Gather every line in the records below that contains the word "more".

▶ Source data
═══

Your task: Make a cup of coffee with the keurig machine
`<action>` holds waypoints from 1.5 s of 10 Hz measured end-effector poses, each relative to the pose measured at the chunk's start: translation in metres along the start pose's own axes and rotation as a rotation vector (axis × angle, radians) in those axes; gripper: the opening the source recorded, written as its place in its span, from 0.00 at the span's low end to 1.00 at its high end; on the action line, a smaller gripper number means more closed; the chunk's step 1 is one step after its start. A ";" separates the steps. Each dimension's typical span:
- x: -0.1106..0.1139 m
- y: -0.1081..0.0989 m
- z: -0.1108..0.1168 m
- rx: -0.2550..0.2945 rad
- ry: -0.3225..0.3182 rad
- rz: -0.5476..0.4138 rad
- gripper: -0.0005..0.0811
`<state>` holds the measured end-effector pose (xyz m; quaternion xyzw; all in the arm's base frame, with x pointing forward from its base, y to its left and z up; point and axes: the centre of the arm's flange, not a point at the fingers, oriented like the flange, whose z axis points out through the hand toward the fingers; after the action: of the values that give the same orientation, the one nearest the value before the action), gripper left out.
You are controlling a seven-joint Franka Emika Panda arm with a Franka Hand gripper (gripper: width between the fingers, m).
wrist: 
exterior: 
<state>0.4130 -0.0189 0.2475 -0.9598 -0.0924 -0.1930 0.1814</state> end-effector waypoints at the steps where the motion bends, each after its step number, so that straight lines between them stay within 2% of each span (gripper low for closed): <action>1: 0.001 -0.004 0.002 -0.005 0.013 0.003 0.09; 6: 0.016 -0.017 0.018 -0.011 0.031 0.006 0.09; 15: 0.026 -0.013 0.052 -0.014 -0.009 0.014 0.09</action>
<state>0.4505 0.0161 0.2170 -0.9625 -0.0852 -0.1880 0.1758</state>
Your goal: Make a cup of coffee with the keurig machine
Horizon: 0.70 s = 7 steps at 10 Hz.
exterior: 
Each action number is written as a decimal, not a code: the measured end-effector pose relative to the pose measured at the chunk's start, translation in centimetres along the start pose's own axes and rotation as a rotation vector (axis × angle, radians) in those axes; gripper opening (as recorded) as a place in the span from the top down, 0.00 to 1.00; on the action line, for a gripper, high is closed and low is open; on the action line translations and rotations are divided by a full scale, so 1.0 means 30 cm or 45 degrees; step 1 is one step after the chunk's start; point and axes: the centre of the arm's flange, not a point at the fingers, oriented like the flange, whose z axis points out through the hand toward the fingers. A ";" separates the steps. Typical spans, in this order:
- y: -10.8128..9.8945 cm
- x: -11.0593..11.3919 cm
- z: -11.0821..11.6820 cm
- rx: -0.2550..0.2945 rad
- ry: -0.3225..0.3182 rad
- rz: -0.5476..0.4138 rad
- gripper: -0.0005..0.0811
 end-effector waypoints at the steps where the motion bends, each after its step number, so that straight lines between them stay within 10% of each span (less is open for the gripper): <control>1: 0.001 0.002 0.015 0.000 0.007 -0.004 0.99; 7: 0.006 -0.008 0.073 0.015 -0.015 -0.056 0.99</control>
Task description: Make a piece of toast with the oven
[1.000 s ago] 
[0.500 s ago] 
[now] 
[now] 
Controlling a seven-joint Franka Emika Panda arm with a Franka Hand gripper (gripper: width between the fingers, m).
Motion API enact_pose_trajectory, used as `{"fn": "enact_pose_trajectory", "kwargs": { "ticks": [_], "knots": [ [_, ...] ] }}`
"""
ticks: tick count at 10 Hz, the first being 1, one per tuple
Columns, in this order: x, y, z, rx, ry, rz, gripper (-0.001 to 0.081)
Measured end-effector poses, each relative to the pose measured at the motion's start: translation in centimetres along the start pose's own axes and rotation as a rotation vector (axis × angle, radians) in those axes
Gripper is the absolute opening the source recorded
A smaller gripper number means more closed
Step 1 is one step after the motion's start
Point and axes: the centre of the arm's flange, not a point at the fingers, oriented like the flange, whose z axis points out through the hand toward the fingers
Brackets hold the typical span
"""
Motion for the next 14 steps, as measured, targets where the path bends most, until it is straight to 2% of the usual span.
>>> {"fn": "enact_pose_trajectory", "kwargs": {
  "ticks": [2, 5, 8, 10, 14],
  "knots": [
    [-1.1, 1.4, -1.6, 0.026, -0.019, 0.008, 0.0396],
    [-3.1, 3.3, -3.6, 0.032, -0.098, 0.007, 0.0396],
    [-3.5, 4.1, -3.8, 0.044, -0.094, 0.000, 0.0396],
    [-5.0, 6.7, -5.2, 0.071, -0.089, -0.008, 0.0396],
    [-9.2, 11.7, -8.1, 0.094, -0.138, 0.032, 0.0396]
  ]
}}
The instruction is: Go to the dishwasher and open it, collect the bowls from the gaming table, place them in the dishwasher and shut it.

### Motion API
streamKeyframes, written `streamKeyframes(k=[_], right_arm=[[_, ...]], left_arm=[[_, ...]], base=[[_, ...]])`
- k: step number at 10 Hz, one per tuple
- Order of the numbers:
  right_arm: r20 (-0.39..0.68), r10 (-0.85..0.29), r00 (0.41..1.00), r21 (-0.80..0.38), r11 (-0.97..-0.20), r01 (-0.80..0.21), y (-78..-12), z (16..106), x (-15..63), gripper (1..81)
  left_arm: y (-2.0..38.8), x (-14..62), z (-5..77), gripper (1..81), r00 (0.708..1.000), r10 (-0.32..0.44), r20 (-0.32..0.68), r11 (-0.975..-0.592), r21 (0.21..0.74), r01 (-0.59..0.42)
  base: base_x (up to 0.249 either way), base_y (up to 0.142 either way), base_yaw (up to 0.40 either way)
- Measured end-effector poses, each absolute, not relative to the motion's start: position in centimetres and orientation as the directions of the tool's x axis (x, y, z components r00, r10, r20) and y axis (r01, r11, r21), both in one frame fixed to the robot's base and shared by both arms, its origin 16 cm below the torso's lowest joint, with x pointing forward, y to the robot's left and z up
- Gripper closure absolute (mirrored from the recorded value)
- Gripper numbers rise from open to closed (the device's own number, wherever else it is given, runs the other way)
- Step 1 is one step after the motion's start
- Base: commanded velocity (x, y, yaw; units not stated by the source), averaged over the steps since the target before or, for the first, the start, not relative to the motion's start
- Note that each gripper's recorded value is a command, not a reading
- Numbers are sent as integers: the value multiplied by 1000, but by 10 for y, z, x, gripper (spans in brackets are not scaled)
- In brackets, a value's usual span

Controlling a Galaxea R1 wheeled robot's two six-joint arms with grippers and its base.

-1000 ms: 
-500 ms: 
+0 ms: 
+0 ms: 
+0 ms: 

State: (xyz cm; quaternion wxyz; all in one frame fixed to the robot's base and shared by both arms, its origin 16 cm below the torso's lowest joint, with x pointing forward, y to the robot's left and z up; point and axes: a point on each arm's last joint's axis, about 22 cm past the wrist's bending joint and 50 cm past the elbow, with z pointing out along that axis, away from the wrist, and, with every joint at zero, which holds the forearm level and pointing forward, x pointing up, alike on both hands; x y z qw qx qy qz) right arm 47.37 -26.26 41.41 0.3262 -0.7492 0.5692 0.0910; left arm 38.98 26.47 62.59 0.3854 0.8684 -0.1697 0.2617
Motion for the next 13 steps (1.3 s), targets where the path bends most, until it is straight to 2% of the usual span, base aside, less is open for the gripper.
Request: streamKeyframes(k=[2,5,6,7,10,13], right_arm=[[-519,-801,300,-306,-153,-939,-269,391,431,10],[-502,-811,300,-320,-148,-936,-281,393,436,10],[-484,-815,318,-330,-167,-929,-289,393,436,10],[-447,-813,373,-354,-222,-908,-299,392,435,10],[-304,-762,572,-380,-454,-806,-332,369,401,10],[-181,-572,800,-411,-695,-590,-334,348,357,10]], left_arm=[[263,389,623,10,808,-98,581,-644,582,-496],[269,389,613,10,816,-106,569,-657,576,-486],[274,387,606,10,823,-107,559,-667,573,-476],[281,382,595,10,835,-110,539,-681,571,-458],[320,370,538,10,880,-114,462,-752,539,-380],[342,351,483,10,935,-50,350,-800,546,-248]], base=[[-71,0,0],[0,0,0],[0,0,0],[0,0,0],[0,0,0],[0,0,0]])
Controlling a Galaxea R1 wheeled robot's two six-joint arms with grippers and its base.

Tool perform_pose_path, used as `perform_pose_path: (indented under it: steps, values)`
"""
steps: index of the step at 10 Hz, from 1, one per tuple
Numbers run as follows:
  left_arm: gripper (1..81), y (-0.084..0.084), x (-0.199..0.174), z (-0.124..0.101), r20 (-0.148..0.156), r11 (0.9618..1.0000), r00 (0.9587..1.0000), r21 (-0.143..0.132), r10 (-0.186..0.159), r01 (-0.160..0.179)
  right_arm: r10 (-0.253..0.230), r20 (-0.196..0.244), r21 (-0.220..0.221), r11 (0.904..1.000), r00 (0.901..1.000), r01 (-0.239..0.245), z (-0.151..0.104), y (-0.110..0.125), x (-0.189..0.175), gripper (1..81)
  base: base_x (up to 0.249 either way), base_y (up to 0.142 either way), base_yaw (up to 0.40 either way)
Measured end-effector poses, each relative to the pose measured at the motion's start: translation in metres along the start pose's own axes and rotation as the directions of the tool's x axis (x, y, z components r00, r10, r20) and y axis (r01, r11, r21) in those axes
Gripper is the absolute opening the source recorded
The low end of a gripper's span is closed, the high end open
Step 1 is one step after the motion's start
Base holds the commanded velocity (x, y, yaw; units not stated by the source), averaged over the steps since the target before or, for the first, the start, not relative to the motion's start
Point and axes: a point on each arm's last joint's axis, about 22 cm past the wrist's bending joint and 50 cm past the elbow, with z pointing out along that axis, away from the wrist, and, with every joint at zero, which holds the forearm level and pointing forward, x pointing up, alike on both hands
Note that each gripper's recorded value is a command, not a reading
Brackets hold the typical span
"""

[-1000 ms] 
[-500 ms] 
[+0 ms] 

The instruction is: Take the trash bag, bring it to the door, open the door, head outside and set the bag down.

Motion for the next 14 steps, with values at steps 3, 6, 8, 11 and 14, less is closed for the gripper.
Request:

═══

▶ Output for this task
`<action>` holds waypoints from 1.5 s of 10 Hz measured end-effector poses, each relative to the pose measured at the chunk's start: translation in metres along the start pose's own axes and rotation as a rotation vector (axis × angle, radians) in those axes; gripper: the opening the source recorded, written as its place in its span, from 0.00 at the span's low end to 1.00 at its high end; on the action line, a smaller gripper number means more closed; the chunk's step 1 is one step after its start. A ";" separates the steps. Each dimension's typical span:
A smaller gripper number means more closed

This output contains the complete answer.